Exercise directions: Filter the entries for the word "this". Copy each line in which it occurs.

════════════════════

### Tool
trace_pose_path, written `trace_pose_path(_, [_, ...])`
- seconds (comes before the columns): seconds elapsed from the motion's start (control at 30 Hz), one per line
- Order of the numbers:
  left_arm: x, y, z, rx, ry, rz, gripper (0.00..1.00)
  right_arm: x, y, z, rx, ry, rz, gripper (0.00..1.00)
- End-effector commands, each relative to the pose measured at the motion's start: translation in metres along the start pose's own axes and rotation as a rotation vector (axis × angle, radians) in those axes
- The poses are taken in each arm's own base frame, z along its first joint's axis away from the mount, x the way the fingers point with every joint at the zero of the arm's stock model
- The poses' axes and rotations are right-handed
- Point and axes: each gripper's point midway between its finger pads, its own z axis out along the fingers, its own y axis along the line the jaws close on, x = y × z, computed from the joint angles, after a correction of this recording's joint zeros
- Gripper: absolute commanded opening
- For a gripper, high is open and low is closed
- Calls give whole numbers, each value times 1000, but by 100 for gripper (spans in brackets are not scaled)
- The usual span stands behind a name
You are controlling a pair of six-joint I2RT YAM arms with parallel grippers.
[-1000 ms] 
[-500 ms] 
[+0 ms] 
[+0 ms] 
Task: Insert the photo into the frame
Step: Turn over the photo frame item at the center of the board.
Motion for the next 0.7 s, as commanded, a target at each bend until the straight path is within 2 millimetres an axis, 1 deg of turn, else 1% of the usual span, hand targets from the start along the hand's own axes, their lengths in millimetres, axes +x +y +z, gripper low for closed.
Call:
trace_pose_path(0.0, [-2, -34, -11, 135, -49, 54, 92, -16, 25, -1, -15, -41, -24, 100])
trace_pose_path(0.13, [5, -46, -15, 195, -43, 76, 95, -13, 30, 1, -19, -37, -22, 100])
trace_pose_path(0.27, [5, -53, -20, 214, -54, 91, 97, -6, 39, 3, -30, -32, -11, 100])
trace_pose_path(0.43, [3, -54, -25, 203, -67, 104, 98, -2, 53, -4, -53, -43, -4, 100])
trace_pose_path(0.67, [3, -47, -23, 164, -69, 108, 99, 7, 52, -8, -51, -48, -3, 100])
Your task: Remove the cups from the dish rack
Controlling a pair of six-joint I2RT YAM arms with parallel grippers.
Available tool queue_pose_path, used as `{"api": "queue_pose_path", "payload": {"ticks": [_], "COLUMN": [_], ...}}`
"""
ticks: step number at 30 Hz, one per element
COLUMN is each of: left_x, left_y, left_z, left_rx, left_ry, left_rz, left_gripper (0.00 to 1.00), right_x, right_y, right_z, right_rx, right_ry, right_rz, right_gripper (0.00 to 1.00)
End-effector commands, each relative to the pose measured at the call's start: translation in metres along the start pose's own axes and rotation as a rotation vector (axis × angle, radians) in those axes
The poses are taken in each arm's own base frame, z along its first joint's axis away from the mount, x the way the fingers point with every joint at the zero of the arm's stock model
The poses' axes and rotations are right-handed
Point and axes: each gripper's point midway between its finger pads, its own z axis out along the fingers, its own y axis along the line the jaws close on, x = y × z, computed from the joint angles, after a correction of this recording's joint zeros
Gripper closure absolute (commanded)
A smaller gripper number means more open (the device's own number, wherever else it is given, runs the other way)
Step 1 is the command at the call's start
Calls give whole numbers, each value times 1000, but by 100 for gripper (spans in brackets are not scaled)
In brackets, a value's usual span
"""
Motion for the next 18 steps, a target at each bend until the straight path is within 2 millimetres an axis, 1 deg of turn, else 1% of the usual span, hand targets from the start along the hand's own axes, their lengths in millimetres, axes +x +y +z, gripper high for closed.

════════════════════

Answer section:
- Point and axes: each gripper's point midway between its finger pads, its own z axis out along the fingers, its own y axis along the line the jaws close on, x = y × z, computed from the joint angles, after a correction of this recording's joint zeros
Point and axes: each gripper's point midway between its finger pads, its own z axis out along the fingers, its own y axis along the line the jaws close on, x = y × z, computed from the joint angles, after a correction of this recording's joint zeros

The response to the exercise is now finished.